UFD: Well, with a little planning upfront (VERBATIM), they could have a better time.

Me: Could they?

UFD: Yeah, I actually tried writing one, but it came out kind of boring.

Me: (I swear I’m not a total jerk, but you try not laughing in someone’s face at that)

UFD: It had this whole character arc, where a kid was kidnapped by pirates, but they were all really bad at being pirates, so he teaches them how to be better …

Me: … with project management?

UFD: Exactly!

Okay, so I think the whole incompetent pirate angle actually has potential as a funny story (sans agile and scope and whatever), which I did tell him, so I’m not a complete asshole. But THEN:

UFD: Yeah, but I don’t really think kids that age are interested in characterization.

Me: (several seconds of wide-eyed horror that’s edging into delight at this point, because if I’ve gotta have a bad date, at least I get a can-you-believe-this-guy story) Buddy, I’m pretty sure most kids are more interested in CHARACTERS than PROJECT MANAGEMENT.

UFD: (with genuine, honest to god bemusement) Really?

SO YEAH. That all happened. Funnily enough, I am a TA for an intro to childhood studies course right now, and literally one day before this date, the topic of conversation had been about how children receive very early pressure to Prepare For The Workforce, so basically every professional opinion I have hated this idea. But honestly, is there a more egregious example of just having no respect for your audience? Deeply embedded in this idea is the assumption that children are dumb, that they have to be led to solutions, that they can’t solve problems on their own, that learning has to be explicit and forced and direct. Who on earth would want to read a book by an author who thinks that way about you? I sure wouldn’t!

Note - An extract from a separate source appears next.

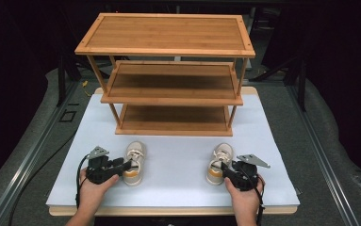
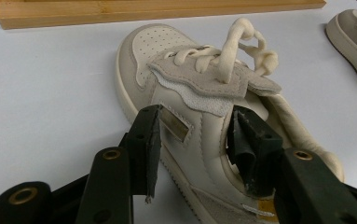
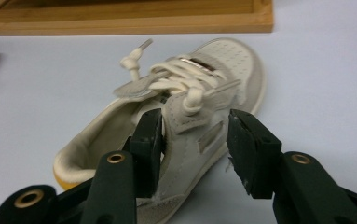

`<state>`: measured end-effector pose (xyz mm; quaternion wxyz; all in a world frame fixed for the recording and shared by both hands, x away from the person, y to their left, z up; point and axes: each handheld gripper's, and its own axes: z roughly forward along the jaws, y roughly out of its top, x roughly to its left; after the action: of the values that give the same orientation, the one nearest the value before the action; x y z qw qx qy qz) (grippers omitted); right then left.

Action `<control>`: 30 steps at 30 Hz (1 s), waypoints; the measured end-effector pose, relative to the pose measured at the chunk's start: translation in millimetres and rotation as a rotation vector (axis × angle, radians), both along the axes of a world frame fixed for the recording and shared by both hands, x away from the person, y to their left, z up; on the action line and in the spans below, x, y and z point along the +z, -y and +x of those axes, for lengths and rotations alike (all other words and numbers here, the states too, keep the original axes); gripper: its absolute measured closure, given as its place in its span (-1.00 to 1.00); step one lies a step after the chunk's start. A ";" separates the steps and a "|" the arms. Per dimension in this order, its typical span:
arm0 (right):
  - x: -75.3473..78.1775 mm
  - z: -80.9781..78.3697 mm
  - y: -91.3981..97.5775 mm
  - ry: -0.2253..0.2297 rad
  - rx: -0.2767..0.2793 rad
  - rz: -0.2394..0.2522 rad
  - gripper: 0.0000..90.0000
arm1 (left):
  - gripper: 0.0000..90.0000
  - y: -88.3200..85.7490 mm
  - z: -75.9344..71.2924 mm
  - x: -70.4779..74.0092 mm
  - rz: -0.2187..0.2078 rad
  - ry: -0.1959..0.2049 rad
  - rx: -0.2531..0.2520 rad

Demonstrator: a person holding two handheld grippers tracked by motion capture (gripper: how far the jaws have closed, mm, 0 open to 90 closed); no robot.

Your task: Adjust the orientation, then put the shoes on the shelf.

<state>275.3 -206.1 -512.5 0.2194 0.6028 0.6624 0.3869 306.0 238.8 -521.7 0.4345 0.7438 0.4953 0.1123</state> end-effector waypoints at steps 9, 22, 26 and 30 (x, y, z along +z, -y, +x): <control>-8.5 6.6 2.2 -0.028 0.005 0.086 0.20 | 0.31 0.9 0.4 0.1 -0.015 -0.011 0.025; -9.4 14.4 -21.3 -0.030 0.142 0.098 0.26 | 0.41 19.2 -2.8 1.6 -0.030 -0.023 0.008; -8.0 15.6 -36.8 -0.016 0.203 0.069 0.38 | 0.41 27.9 -1.4 1.9 -0.037 -0.034 -0.004; -7.2 16.9 -51.4 0.003 0.256 0.025 0.43 | 0.41 41.7 0.2 1.1 -0.047 -0.035 -0.006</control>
<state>292.2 -154.7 -519.7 0.1616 0.5155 0.7287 0.4209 306.3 197.1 -520.6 0.4435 0.7368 0.5029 0.0864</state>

So please. Spread the word to anyone who’s never written a picture book but thinks they should. First off, google some industry standards before declaring you’ve got something publishable. Maybe read a few picture books before diving into your own. But much more importantly, stop thinking about what kids don’t know or understand, and start talking to them and realizing what they do. Ask them what they like and what they care about. Actually listen. Because there is no such thing as good art that doesn’t respect its audience. And if you think that a phrase like “good art” is misplaced or too pretentious in a discussion about books for toddlers … for the love of god, don’t write one.

At the very least, please don’t tell me about it.